Following Thursday night’s debate in Nashville, Tennessee, President Donald Trump’s campaign announced it had a record day in regard to online fundraising.
Trump campaign communications director Tim Murtaugh made the announcement online.
“Biggest digital fundraising day ever,” Murtaugh tweeted.
Biggest digital fundraising day ever.
@GaryCoby: “In the final days of 2016 we saw a surge in online donations which preceded a rise in public polls, leading directly to victory. That surge is here again — triple in size & a week earlier than in 2016!”https://t.co/vT1dKwidOQ
— Tim Murtaugh (@TimMurtaugh) October 23, 2020
Murtaugh quoted Gary Coby, Trump’s digital campaign director, saying, “In the final days of 2016 we saw a surge in online donations which preceded a rise in public polls, leading directly to victory. That surge is here again — triple in size & a week earlier than in 2016!”
The Trump campaign said “it raised $26 million in the hours around the presidential debate,” The Hill reported.
That raucous debate was moderated by Fox News host Chris Wallace.
Thursday’s debate and the record day in online donations cap off a wild week in the presidential race, which saw Biden credibly accused in multiple reports of alleged corruption during and after his time as the country’s vice president.

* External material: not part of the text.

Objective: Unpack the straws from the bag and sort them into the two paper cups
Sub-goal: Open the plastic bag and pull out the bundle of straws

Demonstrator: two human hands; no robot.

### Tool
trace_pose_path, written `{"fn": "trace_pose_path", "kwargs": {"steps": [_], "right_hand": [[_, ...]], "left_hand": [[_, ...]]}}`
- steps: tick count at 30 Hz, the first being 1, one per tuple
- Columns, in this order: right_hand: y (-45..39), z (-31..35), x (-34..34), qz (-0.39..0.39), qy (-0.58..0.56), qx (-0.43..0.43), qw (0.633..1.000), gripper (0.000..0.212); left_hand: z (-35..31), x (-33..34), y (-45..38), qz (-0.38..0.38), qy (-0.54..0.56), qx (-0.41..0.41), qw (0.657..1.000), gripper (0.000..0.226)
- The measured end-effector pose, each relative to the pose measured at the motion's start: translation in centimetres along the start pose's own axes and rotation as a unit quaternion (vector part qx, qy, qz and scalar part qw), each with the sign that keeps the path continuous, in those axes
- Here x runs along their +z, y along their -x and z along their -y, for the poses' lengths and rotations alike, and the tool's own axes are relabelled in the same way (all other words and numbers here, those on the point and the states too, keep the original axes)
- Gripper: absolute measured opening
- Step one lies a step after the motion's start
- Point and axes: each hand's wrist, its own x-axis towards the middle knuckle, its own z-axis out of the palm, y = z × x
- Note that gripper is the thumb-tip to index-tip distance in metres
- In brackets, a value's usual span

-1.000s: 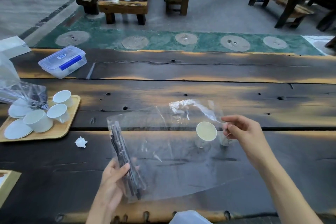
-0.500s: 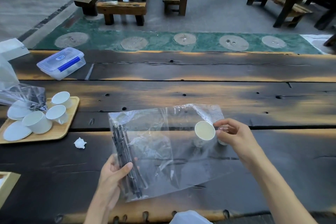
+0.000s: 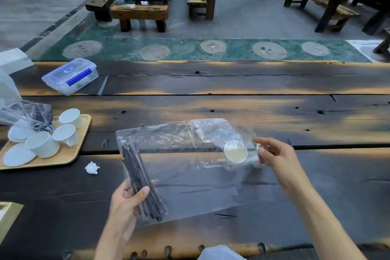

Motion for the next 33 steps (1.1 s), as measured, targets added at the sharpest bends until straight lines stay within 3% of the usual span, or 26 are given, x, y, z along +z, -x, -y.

Information taken from a hard drive reportedly belonging to Hunter Biden shows Biden may have allegedly been involved in and profited from his son’s foreign deals.

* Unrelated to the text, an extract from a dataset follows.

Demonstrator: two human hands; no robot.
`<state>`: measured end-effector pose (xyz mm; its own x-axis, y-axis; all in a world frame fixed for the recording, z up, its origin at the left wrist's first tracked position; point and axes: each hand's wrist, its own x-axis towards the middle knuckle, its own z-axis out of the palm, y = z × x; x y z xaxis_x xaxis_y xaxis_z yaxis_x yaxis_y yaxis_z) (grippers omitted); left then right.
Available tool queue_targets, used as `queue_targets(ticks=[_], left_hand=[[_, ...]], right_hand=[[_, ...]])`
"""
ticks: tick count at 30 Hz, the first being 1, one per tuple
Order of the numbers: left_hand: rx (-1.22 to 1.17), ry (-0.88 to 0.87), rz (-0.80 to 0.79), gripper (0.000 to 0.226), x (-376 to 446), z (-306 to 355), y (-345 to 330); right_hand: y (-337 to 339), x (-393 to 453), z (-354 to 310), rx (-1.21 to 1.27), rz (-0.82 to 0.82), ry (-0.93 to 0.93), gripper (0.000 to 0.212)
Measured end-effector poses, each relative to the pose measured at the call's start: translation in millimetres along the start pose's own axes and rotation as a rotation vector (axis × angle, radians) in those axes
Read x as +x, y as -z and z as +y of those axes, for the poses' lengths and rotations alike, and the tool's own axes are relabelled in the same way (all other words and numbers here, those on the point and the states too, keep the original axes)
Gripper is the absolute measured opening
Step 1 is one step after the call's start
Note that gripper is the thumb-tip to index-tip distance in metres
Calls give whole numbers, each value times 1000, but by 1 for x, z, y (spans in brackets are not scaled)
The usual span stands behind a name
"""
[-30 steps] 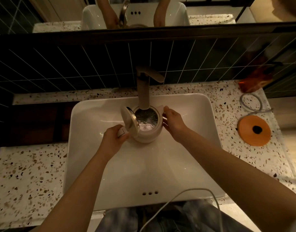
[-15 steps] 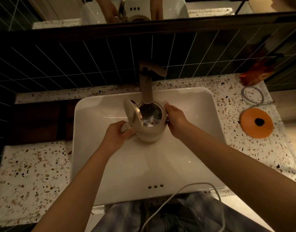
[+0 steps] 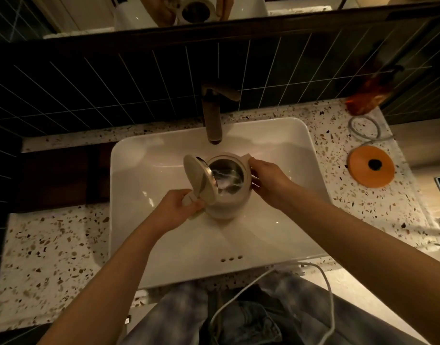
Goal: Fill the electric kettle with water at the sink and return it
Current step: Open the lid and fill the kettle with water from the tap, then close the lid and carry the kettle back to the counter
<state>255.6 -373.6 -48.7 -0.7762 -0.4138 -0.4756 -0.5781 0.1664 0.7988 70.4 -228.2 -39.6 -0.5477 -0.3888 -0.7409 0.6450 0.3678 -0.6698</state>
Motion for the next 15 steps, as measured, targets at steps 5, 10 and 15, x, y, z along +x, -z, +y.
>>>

During the second debate, Biden also expressed a desire to see the country move on from fossil fuels, which might hurt Biden with swing-state voters.
The Trump campaign is still behind the Biden campaign with the size of its overall financial war chest, as was the case in 2016 when Trump trailed then-Democratic candidate Hillary Clinton in donations.
The Trump campaign intends to put the fundraising haul to good use, according to The Hill.
The campaign will buy ads in the battleground state of Minnesota as the campaign enters its final stretch.
Trump narrowly lost Minnesota by just 44,000 votes in 2016 and had not spent money in campaigning. However, there are currently 60 staffers in the state, according to the campaign.
Trump’s ground game in Minnesota is reportedly very healthy.
Stepien told The Hill of the coming ad blitz, “The new buy is going to be a heavy buy. I emphasize heavy.”
“You won’t be able to turn on the TV without seeing a Trump ad,” he added.